─── Supplied data

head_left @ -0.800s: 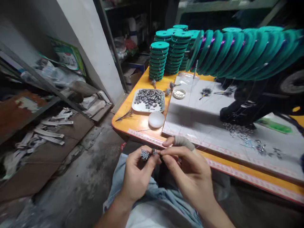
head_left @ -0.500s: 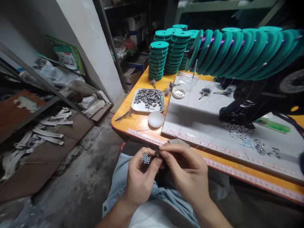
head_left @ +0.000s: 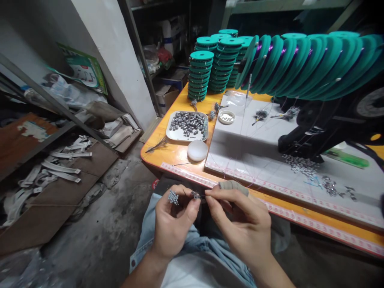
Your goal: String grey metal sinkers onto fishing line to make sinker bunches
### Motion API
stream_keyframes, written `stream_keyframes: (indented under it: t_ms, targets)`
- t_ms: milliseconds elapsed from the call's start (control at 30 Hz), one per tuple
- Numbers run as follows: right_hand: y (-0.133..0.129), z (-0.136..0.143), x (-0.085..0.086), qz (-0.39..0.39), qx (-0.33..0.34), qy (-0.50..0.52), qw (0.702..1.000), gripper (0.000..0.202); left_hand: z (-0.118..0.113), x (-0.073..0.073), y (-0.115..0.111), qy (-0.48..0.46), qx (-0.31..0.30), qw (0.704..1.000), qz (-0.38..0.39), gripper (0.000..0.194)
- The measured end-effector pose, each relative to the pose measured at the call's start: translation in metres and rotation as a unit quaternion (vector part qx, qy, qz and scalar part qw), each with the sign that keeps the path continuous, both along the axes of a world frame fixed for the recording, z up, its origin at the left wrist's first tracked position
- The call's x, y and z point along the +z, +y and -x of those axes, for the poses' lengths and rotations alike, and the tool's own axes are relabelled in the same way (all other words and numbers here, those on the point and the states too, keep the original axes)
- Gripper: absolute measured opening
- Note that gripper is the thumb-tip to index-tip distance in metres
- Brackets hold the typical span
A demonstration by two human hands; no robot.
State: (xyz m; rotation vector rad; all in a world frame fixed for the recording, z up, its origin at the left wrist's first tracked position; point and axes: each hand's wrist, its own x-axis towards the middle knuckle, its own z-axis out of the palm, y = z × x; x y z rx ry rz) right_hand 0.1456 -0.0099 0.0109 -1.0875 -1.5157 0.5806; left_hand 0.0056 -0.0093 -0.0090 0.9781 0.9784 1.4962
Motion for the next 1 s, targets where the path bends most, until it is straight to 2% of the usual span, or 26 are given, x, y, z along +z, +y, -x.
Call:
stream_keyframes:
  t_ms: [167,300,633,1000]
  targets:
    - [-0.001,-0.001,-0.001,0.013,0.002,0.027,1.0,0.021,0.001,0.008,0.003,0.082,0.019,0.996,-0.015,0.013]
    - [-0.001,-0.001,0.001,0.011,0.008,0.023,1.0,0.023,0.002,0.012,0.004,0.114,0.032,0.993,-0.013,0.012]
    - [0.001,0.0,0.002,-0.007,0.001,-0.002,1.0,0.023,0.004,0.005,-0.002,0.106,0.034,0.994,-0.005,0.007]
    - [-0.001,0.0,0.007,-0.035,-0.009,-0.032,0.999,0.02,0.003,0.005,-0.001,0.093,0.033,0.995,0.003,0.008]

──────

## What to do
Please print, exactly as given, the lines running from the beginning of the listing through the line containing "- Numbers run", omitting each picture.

## Answer box
head_left @ -0.800s: 
head_left @ -0.500s: 
head_left @ +0.000s: 
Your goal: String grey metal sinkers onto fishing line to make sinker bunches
### Motion API
stream_keyframes, written `stream_keyframes: (indented under it: t_ms, targets)`
- t_ms: milliseconds elapsed from the call's start (control at 30 Hz), one per tuple
- Numbers run as follows: right_hand: y (-0.133..0.129), z (-0.136..0.143), x (-0.085..0.086), qz (-0.39..0.39), qx (-0.33..0.34), qy (-0.50..0.52), qw (0.702..1.000), gripper (0.000..0.202); left_hand: z (-0.118..0.113), x (-0.073..0.073), y (-0.115..0.111), qy (-0.48..0.46), qx (-0.31..0.30), qw (0.704..1.000), qz (-0.38..0.39), gripper (0.000..0.194)

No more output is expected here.